The chilling words of the dead assassin still echoing, the government moved on these proposals with surprising urgency. By the autumn,

the court issued two edicts, ten days apart, that resolved to drastically change, though not abolish, the Eight Banner system. The first edict, handed down on 27 September, ordered … that the provincial garrisons be disbanded over a ten-year period and their inhabitants be prepared to make their own living … The second edict, issued on 9 October, dealt with the customary and legal differences between Manchus and Han, such as the length of the mourning period and the commutation of punishments. It called on the Ministry of Rites together with the Commissioners for Revising and Codifying the Laws to draw up a set of ceremonies and penal codes that would apply uniformly to Manchus and Han, excepting only the imperial lineage.

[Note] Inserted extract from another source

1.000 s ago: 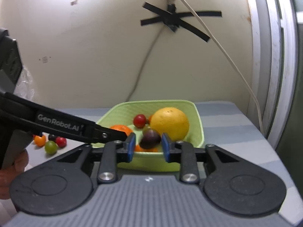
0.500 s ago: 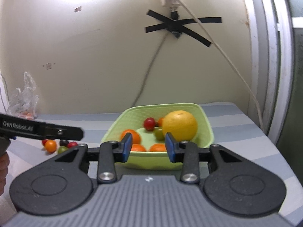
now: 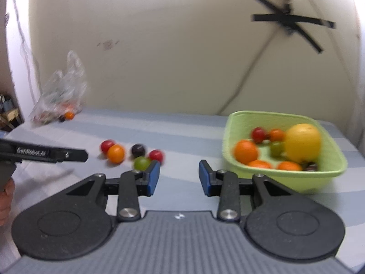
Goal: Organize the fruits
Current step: 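Grasp the red tomato with the left tool while the right tool grasps an orange tomato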
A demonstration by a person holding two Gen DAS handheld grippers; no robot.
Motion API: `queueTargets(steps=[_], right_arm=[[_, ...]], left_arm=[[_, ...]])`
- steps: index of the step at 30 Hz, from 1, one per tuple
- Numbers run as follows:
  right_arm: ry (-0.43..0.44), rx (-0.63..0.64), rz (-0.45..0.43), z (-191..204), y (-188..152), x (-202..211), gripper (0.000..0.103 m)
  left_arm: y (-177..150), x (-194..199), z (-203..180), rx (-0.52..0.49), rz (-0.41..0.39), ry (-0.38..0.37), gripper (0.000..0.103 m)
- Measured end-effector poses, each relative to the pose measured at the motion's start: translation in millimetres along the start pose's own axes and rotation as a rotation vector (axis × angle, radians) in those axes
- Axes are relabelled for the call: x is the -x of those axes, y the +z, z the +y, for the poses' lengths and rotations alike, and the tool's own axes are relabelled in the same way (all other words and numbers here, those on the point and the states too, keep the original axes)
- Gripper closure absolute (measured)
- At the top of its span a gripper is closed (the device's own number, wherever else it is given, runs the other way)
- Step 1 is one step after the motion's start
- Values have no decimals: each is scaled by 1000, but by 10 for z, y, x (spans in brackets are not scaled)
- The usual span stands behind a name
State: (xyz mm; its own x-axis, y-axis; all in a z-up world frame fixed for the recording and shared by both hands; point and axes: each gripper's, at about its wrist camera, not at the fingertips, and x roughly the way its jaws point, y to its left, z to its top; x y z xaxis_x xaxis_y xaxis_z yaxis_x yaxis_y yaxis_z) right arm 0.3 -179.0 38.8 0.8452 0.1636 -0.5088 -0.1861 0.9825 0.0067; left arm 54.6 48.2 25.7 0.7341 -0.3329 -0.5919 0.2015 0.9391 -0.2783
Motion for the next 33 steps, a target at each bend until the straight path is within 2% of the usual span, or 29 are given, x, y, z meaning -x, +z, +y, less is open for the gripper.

These two edicts thus accepted many of the proposals advanced by the memorialists after Enming’s assassination …

Meanwhile, in response to the growing demands of the constitutionalist reformers … Cixi, in her own name, issued two other edicts that clarified the vague promise that she had made a year earlier to institute a constitutional regime. On 20 September 1907 she declared that her ultimate intention was to establish “a bicameral deliberative body.” As a preparatory step, she ordered the immediate creation of a Consultative Assembly, appointed the fourth-rank prince Pulun (1874-1926) and the elderly grand secretary Jia’nai as its co-presidents, and charged them, together with the Grand Council, to draw up a detailed plan for this new national assembly. A month later, on 19 October, she authorized the formation of provincial deliberative assemblies as well. Afterward, she sent Pulun to Japan to learn more about constitutional government at first hand.

Cixi died the following year. The Xinhai Revolution ended the Qing dynasty in 1911.